J'ai passé la 6ième, la 5ième et la 4ième dans la même classe que Lionel et puis nous nous sommes perdus de vue. C'était un garçon sympathique, pas agressif ni faiseur d'embarras. Il était sombre et plutôt taciturne. Nous savions que sa mère était seule pour l'élever et le fait qu'il n'avait jamais précisé qu'elle était veuve nous faisait envisager une histoire d'abandon ou de divorce. Son perpétuel air de chien battu permettait de fantasmer à son sujet les histoires les plus tristes.

Je l'avais raccompagné chez lui pour une histoire de devoir manquant mais il m'avait laissé sur le trottoir, le temps de rentrer le chercher. La maison était correcte, dans un beau quartier, mais peut-être n'en louaient-ils qu'une pièce ? C'est bien simple, Lionel ne répondait jamais aux questions. Son éducation avait été visiblement très stricte, il ne traînait jamais dehors, était toujours poli. Il faisait partie des rares qui venaient au lycée en costume cravate, comme Guy, le fils du notaire, mais c'était toujours le même, un peu élimé. On sentait la famille pauvre mais fière, qui refuse de déchoir, malgré des vents contraires.

Scolairement, il n'était ni mauvais, ni bon, on sentait juste qu'il était "poussé", que réussir dans la vie était un concept qu'on essayait de lui inculquer. Je ne connais rien de son histoire, c'était un garçon secret et nous n'avons jamais su les raisons de ce silence. J'ai juste compris plus tard qu'il devait avoir une revanche à prendre sur la vie.

Mais il la prenait avec simplicité et convivialité.

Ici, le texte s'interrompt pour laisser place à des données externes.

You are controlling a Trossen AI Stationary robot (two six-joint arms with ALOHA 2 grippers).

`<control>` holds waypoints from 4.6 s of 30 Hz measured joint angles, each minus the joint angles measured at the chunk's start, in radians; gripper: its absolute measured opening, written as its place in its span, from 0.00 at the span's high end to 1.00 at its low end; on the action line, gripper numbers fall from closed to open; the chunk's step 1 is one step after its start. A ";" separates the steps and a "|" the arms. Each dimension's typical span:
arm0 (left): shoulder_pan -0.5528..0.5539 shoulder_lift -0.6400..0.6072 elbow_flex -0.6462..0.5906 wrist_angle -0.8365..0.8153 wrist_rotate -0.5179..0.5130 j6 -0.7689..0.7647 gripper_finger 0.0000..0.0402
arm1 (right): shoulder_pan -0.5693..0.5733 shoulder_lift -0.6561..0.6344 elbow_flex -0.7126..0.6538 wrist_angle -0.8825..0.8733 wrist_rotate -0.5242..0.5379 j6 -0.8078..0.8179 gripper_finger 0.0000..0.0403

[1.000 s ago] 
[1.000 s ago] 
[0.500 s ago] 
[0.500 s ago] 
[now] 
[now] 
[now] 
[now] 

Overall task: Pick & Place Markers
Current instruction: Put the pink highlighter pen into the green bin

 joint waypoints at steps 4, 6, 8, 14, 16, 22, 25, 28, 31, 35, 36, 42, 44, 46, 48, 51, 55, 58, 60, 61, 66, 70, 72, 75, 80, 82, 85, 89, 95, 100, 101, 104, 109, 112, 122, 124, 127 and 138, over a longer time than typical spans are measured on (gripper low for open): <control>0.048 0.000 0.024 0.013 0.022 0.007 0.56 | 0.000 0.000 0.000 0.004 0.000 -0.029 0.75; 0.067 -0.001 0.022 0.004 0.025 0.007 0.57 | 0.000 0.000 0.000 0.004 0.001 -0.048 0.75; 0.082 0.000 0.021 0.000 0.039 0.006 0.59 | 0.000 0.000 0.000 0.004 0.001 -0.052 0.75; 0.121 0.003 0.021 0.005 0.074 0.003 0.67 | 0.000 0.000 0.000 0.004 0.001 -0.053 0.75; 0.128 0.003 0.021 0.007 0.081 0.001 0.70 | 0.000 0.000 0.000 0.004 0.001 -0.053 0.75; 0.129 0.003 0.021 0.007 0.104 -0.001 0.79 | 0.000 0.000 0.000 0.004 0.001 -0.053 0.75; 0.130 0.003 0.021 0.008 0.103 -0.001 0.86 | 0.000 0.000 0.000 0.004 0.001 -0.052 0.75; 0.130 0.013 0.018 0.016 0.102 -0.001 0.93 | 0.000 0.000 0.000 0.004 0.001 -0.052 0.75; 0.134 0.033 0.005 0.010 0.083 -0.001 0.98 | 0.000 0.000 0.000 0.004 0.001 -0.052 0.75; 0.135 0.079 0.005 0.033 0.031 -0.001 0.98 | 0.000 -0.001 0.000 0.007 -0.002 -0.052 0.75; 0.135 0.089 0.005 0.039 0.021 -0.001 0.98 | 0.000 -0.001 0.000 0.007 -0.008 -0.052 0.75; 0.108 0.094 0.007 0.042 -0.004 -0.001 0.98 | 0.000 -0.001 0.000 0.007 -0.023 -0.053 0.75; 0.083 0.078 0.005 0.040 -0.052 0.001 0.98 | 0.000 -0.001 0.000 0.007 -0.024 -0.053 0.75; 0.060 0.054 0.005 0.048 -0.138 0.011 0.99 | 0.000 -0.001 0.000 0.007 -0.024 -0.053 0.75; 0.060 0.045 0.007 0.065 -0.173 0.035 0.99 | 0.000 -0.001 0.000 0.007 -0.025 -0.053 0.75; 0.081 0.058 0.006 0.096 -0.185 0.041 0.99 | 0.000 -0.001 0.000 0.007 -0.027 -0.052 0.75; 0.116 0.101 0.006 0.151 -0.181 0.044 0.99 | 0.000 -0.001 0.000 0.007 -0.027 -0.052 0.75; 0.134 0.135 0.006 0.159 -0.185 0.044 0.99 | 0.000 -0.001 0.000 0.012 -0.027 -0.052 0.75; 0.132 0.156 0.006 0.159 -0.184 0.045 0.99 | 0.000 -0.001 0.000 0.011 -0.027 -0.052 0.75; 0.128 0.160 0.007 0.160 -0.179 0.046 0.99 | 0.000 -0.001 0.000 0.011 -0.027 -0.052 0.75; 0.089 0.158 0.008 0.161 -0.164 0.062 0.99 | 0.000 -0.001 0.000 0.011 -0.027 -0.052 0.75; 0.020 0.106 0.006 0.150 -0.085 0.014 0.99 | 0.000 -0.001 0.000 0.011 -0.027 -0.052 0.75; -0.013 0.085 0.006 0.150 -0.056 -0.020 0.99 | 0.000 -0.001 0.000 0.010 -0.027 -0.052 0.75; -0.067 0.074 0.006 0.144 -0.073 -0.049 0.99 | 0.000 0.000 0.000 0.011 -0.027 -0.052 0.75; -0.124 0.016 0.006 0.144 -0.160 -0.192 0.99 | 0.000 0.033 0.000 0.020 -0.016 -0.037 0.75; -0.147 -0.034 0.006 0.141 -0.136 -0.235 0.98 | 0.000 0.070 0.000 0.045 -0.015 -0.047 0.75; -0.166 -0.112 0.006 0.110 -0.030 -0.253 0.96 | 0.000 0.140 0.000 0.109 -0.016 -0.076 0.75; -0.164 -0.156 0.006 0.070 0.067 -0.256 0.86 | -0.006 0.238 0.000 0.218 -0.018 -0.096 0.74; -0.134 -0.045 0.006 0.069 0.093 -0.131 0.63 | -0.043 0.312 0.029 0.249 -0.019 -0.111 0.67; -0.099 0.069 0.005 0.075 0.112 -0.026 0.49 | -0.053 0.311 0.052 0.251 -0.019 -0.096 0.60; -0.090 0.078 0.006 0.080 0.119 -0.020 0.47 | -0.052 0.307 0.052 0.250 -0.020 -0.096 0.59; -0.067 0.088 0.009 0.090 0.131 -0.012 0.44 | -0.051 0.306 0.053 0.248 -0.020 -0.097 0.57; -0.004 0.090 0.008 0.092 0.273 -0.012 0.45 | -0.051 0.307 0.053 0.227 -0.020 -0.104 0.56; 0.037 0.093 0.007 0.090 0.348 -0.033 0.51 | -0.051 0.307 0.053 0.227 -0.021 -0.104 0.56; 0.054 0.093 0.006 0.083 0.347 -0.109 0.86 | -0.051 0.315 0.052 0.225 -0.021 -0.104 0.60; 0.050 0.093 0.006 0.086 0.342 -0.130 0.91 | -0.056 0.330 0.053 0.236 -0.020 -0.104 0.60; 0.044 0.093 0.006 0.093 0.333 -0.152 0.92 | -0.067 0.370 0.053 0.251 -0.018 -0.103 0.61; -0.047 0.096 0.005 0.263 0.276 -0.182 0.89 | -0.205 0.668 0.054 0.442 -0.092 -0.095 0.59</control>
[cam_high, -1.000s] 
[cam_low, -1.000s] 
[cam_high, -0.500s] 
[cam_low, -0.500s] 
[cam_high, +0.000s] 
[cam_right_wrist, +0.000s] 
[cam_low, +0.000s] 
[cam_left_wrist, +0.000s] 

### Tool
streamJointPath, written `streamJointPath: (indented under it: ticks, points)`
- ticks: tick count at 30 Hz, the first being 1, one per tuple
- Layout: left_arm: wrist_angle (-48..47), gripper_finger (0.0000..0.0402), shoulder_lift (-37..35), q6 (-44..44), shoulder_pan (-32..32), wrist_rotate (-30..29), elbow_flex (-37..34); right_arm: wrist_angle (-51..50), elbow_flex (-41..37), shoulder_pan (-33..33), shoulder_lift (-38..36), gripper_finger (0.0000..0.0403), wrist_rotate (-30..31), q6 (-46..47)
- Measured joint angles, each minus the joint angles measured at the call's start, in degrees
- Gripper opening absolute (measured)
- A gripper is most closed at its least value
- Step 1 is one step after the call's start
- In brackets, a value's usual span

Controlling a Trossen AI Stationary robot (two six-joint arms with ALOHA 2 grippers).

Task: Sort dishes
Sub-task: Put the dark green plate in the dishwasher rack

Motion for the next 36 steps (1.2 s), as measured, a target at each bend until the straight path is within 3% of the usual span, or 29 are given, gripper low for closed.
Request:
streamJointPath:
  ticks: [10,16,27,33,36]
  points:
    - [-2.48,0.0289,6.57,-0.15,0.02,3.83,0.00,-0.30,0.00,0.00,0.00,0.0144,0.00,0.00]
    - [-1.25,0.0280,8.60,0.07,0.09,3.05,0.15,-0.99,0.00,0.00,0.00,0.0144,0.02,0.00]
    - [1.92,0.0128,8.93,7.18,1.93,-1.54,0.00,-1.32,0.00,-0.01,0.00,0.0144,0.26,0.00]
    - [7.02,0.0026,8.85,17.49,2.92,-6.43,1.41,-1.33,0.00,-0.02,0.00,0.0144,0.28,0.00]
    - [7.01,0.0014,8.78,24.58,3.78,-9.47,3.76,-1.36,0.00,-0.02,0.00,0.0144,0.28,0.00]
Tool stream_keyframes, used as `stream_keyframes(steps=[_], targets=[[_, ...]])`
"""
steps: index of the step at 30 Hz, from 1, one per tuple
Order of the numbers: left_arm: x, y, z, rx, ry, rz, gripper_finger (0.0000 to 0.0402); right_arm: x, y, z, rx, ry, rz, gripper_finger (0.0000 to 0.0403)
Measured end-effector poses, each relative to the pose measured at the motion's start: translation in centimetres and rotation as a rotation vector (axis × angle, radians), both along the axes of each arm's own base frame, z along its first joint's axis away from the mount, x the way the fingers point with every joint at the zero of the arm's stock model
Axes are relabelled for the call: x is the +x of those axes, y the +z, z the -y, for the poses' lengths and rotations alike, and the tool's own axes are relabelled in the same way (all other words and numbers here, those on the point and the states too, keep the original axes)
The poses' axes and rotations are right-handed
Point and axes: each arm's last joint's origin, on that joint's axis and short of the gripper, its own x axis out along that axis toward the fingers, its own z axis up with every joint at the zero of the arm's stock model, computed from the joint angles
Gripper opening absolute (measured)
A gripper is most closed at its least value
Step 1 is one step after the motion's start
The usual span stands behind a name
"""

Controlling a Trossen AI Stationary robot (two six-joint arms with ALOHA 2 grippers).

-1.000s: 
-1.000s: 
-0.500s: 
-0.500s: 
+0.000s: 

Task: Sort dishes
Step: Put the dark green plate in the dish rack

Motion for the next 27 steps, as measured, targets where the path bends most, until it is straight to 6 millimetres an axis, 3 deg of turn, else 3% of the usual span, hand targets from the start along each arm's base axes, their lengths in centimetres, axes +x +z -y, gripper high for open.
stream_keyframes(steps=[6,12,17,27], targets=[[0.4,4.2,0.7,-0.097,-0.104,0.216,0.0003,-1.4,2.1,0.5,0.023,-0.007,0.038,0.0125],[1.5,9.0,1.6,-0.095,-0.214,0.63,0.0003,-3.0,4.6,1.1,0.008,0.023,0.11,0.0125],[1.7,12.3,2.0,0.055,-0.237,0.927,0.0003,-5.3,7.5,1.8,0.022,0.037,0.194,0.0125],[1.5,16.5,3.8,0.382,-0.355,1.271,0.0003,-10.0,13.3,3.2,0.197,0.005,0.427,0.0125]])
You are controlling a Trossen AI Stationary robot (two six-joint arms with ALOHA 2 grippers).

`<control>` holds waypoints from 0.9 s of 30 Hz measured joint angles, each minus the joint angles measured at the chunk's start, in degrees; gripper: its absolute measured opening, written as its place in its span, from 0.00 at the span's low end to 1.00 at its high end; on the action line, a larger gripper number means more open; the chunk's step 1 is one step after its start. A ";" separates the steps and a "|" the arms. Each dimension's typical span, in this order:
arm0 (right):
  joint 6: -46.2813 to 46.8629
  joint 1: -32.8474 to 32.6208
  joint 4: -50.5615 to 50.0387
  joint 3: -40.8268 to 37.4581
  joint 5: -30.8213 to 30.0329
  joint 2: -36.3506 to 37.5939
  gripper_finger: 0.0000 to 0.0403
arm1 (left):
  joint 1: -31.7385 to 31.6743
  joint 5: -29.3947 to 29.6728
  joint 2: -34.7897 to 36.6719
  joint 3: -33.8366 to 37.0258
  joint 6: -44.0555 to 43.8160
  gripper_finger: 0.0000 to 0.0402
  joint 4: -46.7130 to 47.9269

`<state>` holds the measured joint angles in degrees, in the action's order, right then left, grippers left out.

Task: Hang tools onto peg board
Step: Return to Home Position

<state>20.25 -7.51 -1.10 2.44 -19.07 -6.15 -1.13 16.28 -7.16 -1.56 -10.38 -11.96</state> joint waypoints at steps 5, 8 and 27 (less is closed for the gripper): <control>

Je réentendis parler de Lionel Cassan en 1981. J'habitais en Ariège et le transistor était bloqué en permanence sur Sud Radio, dont l'émetteur était en Andorre. Il y animait la matinale, et en particulier une émission qui s'appelait "Parlez-nous de vous". J'appelai au numéro que l'on nous donnait à l'antenne et je tombai directement sur lui, en lui proposant, s'il était d'accord, de témoigner sur nos années-lycée.

- Heu, Saoul-fifre, ne va pas raconter n'importe quoi sur moi, hein ? dit-il un tantinet inquiet.

- Mais non, pas du tout que vas-tu imaginer là, tu me connais, d'ailleurs, tu sais, je ne tiens pas plus que ça à passer à l'antenne si ça doit te gêner, par contre, si je passe en Andorre, j'aimerais bien te revoir.

- OK, quand tu veux, mais je bosse beaucoup, je n'aurai pas trop de temps.

Je n'ai jamais trouvé l'occasion de monter en Andorre. Il continua sa belle carrière, qu'il avait d'ailleurs initiée à Radio-Andorre, puis monta à la capitale, attiré par les reflets hypnotiques de la petite lucarne. Antenne 2 lui confia l'animation de "Matin Bonheur", une émission qu'il tint à bout de bras pendant 5 ans avec succès. On disait de lui que c'était le futur Drucker , il en avait la gentillesse, le sérieux, mais Jean-Pierre Elkabach en décida autrement. Malgré une audience excellente, il le vira et le remplaça par Olivier Minne. Cet extrait , tourné peu avant son départ, est révélateur de l'ambiance.

Il s'accrocha, anima de nombreuses émissions, présenta l'Eurovision, fut un des "speakerins", retourna à la radio, puis s'échoua sur Canal Téléachat. Dans sa longue "traversée du désert", Michou fut un des seuls à lui tendre la main, en l'embauchant comme animateur dans son cabaret.

Mais quand on s'est approché du soleil, enfin, des lumières clinquantes des animateurs vedettes, on renâcle à ne plus faire partie des happy fews.

Alors tu es reparti à l'assaut des gros spots à incandescence, des lumières de la rampe.

Et, tel un Icare moderne, à défaut de t'y fondre les ailes, Lionel, tu t'y es brûlé la cervelle.